On the twenty-second of January, 1880, the defendants moved the court for an order dissolving the order of seizure, and directing the restoration of the property, on the ground that the record showed 'that no affidavit or bond was given by the plaintiff, as required by law in detinue suits, to authorize the seizure by the marshal of the property sued for.' This motion was founded on the following provisions of the statute of Alabama, Code 1876: 'Sec. 2942, (2593.) When a suit is brought for the recovery of personal chattels in specie, if the plaintiff, his agent or attorney, make affidavit that the property sued for belongs to the plaintiff, and execute a bond in such sum and with such surety as may be approved by the clerk, with condition that if the plaintiff fail in the suit he will pay the defendant all such costs and damages as he may sustain by the wrongful complaint, it is the duty of the clerk to indorse on the summons that the sheriff is required to take the property mentioned in the complaint into his possession, unless the defendant give bond payable to the plaintiff, with sufficient surety, in double the amount of the value of the property, with condition that if the defendant is cast in the suit, he will, within thirty days thereafter, deliver the property to the plaintiff, and pay all costs and damages which may accrue from the detention thereof.
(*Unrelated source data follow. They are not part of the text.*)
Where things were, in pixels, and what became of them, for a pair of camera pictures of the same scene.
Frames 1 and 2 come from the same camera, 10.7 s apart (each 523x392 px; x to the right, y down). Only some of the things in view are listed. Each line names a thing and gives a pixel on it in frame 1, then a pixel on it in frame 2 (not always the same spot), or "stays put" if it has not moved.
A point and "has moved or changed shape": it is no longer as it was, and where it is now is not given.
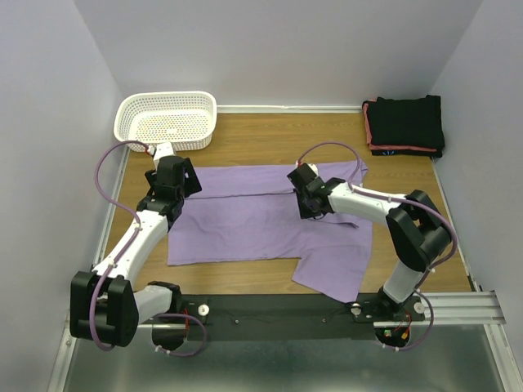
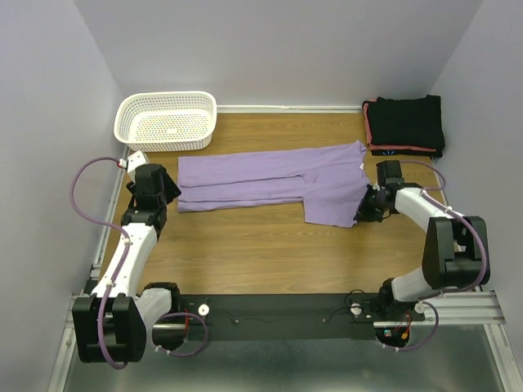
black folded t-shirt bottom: [426, 153] stays put
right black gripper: [305, 213] -> [364, 213]
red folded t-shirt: [386, 146] stays put
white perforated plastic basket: [187, 119] stays put
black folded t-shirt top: [414, 122] stays put
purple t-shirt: [243, 213] has moved or changed shape
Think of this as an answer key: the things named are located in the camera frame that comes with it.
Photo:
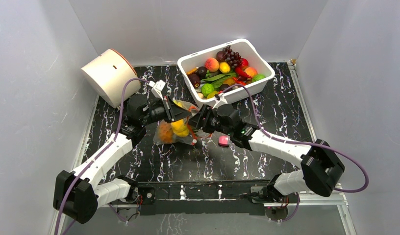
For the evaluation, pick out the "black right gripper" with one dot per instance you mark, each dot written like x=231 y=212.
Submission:
x=203 y=119

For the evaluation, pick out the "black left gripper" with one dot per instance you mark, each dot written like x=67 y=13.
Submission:
x=177 y=112

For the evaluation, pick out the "yellow banana bunch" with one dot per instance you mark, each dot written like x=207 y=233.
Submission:
x=180 y=127

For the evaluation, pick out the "orange toy pineapple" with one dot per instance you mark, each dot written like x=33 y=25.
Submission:
x=164 y=133

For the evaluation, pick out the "clear zip top bag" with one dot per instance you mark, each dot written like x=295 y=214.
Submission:
x=194 y=134

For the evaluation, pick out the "dark purple mangosteen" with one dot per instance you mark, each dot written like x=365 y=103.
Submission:
x=202 y=72

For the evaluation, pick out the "yellow mango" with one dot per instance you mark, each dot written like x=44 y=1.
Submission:
x=224 y=67

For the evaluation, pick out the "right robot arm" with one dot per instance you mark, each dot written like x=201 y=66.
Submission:
x=319 y=167

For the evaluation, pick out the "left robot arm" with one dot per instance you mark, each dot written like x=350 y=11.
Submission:
x=79 y=193

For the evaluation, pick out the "white plastic food bin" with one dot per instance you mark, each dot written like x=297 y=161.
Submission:
x=235 y=88

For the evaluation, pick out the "yellow lemon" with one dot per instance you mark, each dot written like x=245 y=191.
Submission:
x=212 y=94

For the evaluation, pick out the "green lime ball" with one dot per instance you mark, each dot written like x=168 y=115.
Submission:
x=207 y=89

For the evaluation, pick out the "small pink box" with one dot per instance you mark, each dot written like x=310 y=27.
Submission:
x=223 y=141

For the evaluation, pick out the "dark purple plum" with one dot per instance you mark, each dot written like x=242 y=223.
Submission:
x=195 y=80

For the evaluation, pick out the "green leafy vegetable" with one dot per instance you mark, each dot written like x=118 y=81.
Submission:
x=215 y=81

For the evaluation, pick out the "red orange peach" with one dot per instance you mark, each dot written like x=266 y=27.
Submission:
x=212 y=65

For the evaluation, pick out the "red chili pepper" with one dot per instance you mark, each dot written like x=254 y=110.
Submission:
x=241 y=73

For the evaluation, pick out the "dark grape bunch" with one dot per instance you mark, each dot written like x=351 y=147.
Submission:
x=233 y=58

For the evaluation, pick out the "green round fruit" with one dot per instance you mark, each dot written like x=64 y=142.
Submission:
x=258 y=77

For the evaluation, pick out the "orange apricot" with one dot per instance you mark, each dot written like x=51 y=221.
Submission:
x=250 y=71

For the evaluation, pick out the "red apple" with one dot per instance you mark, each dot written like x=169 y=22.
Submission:
x=244 y=64

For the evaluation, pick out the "white cylindrical container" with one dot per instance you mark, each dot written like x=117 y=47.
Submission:
x=108 y=73

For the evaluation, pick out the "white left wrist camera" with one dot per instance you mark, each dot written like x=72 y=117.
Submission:
x=156 y=88

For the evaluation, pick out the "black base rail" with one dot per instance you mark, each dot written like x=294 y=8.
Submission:
x=213 y=197

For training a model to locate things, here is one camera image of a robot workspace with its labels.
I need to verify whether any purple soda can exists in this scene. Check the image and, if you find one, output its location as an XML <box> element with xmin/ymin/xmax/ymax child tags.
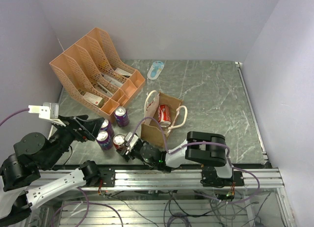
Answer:
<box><xmin>96</xmin><ymin>130</ymin><xmax>113</xmax><ymax>150</ymax></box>
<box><xmin>101</xmin><ymin>118</ymin><xmax>114</xmax><ymax>137</ymax></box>
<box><xmin>114</xmin><ymin>107</ymin><xmax>130</xmax><ymax>127</ymax></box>

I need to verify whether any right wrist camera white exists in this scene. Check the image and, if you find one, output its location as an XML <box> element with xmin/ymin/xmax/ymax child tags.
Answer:
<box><xmin>125</xmin><ymin>132</ymin><xmax>139</xmax><ymax>152</ymax></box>

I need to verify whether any white box in organizer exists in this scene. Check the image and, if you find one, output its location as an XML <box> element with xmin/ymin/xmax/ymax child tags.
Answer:
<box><xmin>115</xmin><ymin>68</ymin><xmax>132</xmax><ymax>78</ymax></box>

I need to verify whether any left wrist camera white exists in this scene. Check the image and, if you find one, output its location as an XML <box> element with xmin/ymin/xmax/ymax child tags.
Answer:
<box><xmin>28</xmin><ymin>102</ymin><xmax>66</xmax><ymax>127</ymax></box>

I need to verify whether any blue white blister pack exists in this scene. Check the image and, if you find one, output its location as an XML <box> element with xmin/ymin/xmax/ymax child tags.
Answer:
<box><xmin>147</xmin><ymin>60</ymin><xmax>165</xmax><ymax>80</ymax></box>

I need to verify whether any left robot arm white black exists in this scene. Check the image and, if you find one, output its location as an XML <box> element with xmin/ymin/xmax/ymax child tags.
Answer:
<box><xmin>0</xmin><ymin>115</ymin><xmax>104</xmax><ymax>227</ymax></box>

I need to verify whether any white red box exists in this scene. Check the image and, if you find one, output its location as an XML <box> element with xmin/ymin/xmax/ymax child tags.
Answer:
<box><xmin>82</xmin><ymin>92</ymin><xmax>104</xmax><ymax>108</ymax></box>

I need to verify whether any orange plastic file organizer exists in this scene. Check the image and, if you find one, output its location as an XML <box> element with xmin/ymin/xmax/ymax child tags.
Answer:
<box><xmin>50</xmin><ymin>28</ymin><xmax>145</xmax><ymax>122</ymax></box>

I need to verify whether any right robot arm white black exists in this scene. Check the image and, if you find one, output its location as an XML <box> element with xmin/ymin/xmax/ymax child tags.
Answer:
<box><xmin>114</xmin><ymin>131</ymin><xmax>234</xmax><ymax>188</ymax></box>

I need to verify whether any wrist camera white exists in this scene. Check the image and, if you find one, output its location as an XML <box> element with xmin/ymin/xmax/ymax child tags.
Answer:
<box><xmin>28</xmin><ymin>102</ymin><xmax>66</xmax><ymax>127</ymax></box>
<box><xmin>125</xmin><ymin>132</ymin><xmax>139</xmax><ymax>152</ymax></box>

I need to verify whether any aluminium mounting rail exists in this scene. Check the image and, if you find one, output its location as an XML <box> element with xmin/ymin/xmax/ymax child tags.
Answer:
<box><xmin>29</xmin><ymin>169</ymin><xmax>285</xmax><ymax>191</ymax></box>

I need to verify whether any red soda can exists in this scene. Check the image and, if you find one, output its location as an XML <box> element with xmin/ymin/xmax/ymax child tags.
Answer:
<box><xmin>157</xmin><ymin>104</ymin><xmax>171</xmax><ymax>128</ymax></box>
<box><xmin>112</xmin><ymin>134</ymin><xmax>125</xmax><ymax>150</ymax></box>

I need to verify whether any canvas bag brown printed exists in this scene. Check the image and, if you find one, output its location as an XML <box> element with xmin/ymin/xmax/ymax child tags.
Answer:
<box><xmin>140</xmin><ymin>90</ymin><xmax>187</xmax><ymax>148</ymax></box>

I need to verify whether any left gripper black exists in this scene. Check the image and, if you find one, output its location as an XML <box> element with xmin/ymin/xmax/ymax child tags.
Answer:
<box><xmin>44</xmin><ymin>113</ymin><xmax>105</xmax><ymax>168</ymax></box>

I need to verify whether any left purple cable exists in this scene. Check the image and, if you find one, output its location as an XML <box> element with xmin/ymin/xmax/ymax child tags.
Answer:
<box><xmin>0</xmin><ymin>108</ymin><xmax>123</xmax><ymax>227</ymax></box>

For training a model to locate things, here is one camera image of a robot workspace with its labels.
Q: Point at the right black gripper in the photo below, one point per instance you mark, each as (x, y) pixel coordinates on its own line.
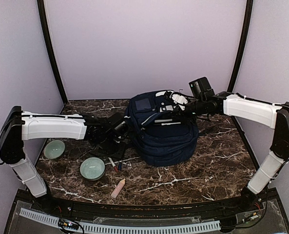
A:
(177, 110)

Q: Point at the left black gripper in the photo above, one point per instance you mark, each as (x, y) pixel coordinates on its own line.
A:
(119, 154)

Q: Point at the blue capped white marker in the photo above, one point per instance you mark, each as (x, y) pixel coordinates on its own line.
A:
(120, 165)

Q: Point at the red capped white marker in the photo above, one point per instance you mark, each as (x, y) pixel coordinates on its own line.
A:
(113, 164)

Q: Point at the navy blue student backpack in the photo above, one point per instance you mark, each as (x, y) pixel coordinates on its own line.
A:
(159, 146)

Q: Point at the pink pencil-shaped eraser tube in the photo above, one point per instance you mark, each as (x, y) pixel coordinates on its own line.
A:
(118, 188)

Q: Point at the purple capped white marker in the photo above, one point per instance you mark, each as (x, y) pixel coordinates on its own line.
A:
(163, 120)

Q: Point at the black capped white marker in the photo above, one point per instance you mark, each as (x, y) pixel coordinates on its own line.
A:
(166, 123)

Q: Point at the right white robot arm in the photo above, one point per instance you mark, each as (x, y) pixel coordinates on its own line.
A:
(272, 115)

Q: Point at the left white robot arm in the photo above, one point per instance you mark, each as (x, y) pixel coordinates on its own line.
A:
(20, 126)

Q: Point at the near celadon green bowl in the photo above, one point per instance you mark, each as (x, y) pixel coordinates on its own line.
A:
(92, 168)

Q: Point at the celadon green bowl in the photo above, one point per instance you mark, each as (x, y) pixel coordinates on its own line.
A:
(92, 168)
(54, 149)

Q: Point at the far celadon green bowl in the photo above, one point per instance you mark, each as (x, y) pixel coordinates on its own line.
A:
(54, 149)

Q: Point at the small green circuit board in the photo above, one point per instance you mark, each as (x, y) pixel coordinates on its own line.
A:
(67, 224)

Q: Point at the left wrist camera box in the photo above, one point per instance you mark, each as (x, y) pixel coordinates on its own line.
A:
(116, 121)

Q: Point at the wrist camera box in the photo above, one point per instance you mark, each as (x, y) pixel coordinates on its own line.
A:
(201, 88)
(116, 121)

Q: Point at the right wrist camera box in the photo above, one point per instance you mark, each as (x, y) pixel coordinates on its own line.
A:
(201, 88)

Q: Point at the white slotted cable duct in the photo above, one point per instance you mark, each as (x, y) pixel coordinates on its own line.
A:
(92, 228)

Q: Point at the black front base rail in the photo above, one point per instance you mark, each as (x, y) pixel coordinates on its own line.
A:
(220, 209)

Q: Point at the right black frame post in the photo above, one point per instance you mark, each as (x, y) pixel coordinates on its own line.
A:
(242, 45)

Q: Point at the black frame post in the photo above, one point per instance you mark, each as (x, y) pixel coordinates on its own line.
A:
(242, 45)
(50, 50)

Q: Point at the left black frame post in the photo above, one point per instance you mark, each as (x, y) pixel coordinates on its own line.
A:
(50, 50)

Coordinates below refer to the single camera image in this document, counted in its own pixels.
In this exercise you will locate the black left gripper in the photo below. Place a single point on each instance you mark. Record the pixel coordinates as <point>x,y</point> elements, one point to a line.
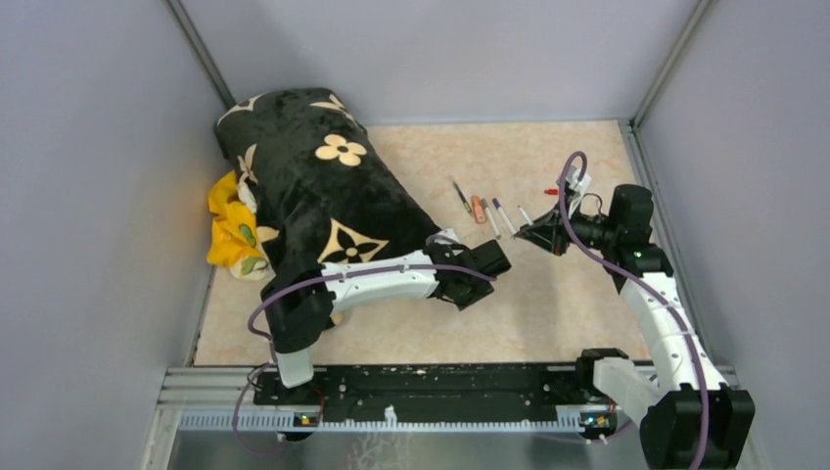
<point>455,285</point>

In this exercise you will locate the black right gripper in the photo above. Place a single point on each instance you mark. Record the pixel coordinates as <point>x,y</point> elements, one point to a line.
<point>547,232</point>

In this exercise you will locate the thin white black-tip pen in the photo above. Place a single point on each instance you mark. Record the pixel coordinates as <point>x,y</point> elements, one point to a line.
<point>528,220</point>

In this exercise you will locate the white marker purple cap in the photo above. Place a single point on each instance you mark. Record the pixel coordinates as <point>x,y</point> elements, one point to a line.
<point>503,214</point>

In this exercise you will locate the white marker black cap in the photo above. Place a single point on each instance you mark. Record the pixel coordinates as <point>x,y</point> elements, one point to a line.
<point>491,220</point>

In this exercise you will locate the orange pen red cap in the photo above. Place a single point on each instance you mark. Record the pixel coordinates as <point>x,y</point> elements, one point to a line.
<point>478,210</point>

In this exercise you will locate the black gel pen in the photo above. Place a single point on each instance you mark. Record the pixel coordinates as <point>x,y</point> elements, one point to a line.
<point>462,196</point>

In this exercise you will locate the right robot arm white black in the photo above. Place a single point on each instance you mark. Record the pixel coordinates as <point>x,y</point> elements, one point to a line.
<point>688,417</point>

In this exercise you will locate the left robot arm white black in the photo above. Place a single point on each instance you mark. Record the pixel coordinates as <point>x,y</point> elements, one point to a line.
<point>298,303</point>

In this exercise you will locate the black floral plush blanket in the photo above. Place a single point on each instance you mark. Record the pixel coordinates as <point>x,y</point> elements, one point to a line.
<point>320,188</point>

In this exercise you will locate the yellow cloth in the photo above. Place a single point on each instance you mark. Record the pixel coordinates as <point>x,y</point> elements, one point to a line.
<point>236,240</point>

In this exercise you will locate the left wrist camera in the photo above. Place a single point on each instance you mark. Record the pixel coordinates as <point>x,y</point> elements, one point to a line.
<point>447,237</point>

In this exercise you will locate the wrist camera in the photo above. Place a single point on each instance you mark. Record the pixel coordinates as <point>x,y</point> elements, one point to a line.
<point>577,185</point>
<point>447,237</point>

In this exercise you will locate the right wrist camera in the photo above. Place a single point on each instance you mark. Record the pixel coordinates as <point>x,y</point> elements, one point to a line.
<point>577,185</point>

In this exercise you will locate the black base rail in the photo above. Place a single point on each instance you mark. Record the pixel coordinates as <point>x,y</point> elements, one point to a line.
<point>478,394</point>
Sec. 2943, (2594.) If the defendant neglect for five days to give such bond, the property sued for must be delivered to the plaintiff, on his giving bond, with sufficient surety, in double the value of the property, payable to the defendant, with condition to deliver the property to the defendant within thirty days after judgment, in case he fail in the suit, and to pay damages for the detention of the property and costs of suit. If the plaintiff fail for five days to give such bond, after the expiration of the time allowed the defendant, the property must be returned to the defendant.'

Before the motion was decided, the court, on the application of the United States, made an order, ex parte, on the sixteenth of February, 1880, directing the marshal to sell the logs at public auction. The sale was advertised for March 10th, but on March 8th the court stayed the execution of the order of sale till the pending motion to dissolve the order of seizure should be determined. On June 9, 1880, the court made an order granting the motion to dissolve the order of seizure, and directing the marshal to restore the property seized. The United States excepted to such ruling. On January 10, 1881, the case was tried by a jury, which found for the plaintiffs 500 logs, and assessed their value at $150, and a judgment was entered that the plaintiffs recover of the defendants said 500 logs, or their alternate value, $150. On the same day, the United States moved the court to vacate the order dissolving the seizure of the logs, on the ground that the defendants had no property which was not exempt from execution by the laws of Alabama, other than the logs seized. On the thirteenth of January, the motion was denied, and the plaintiffs excepted. They then brought this writ of error, to review the judgment and proceedings.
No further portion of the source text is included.